Problem to solve:
Only the lines that include "step" should be copied from the data below.

[Saved data entries]
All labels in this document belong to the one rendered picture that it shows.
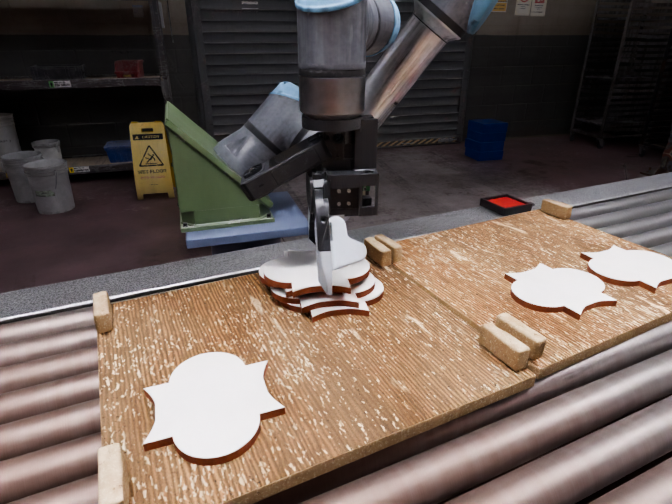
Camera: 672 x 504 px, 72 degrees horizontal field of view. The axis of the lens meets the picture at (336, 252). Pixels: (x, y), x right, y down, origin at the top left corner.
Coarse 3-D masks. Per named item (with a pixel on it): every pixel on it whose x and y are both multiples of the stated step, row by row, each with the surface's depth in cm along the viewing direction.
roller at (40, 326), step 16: (656, 192) 109; (576, 208) 99; (592, 208) 99; (608, 208) 100; (624, 208) 102; (32, 320) 60; (48, 320) 60; (64, 320) 61; (80, 320) 61; (0, 336) 58; (16, 336) 58; (32, 336) 59
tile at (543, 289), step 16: (528, 272) 67; (544, 272) 67; (560, 272) 67; (576, 272) 67; (512, 288) 62; (528, 288) 62; (544, 288) 62; (560, 288) 62; (576, 288) 62; (592, 288) 62; (528, 304) 59; (544, 304) 59; (560, 304) 59; (576, 304) 59; (592, 304) 59; (608, 304) 60
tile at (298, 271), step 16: (288, 256) 65; (304, 256) 65; (272, 272) 60; (288, 272) 60; (304, 272) 60; (336, 272) 60; (352, 272) 60; (368, 272) 61; (288, 288) 58; (304, 288) 57; (320, 288) 57; (336, 288) 58
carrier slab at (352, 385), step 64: (128, 320) 57; (192, 320) 57; (256, 320) 57; (320, 320) 57; (384, 320) 57; (448, 320) 57; (128, 384) 47; (320, 384) 47; (384, 384) 47; (448, 384) 47; (512, 384) 47; (128, 448) 40; (256, 448) 40; (320, 448) 40; (384, 448) 41
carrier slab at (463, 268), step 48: (432, 240) 79; (480, 240) 79; (528, 240) 79; (576, 240) 79; (624, 240) 79; (432, 288) 64; (480, 288) 64; (624, 288) 64; (576, 336) 54; (624, 336) 55

Answer below:
Coarse 3-D masks. Per named item (with a pixel on it): every pixel on it whose x and y are both multiples of the stated step, row by row, each with the surface's depth in cm along the viewing direction.
roller at (40, 326), step 16: (656, 192) 109; (576, 208) 99; (592, 208) 99; (608, 208) 100; (624, 208) 102; (32, 320) 60; (48, 320) 60; (64, 320) 61; (80, 320) 61; (0, 336) 58; (16, 336) 58; (32, 336) 59
tile at (543, 289), step 16: (528, 272) 67; (544, 272) 67; (560, 272) 67; (576, 272) 67; (512, 288) 62; (528, 288) 62; (544, 288) 62; (560, 288) 62; (576, 288) 62; (592, 288) 62; (528, 304) 59; (544, 304) 59; (560, 304) 59; (576, 304) 59; (592, 304) 59; (608, 304) 60
tile at (298, 271), step 16: (288, 256) 65; (304, 256) 65; (272, 272) 60; (288, 272) 60; (304, 272) 60; (336, 272) 60; (352, 272) 60; (368, 272) 61; (288, 288) 58; (304, 288) 57; (320, 288) 57; (336, 288) 58
carrier slab at (352, 385), step 64: (128, 320) 57; (192, 320) 57; (256, 320) 57; (320, 320) 57; (384, 320) 57; (448, 320) 57; (128, 384) 47; (320, 384) 47; (384, 384) 47; (448, 384) 47; (512, 384) 47; (128, 448) 40; (256, 448) 40; (320, 448) 40; (384, 448) 41
carrier slab at (463, 268), step 48: (432, 240) 79; (480, 240) 79; (528, 240) 79; (576, 240) 79; (624, 240) 79; (432, 288) 64; (480, 288) 64; (624, 288) 64; (576, 336) 54; (624, 336) 55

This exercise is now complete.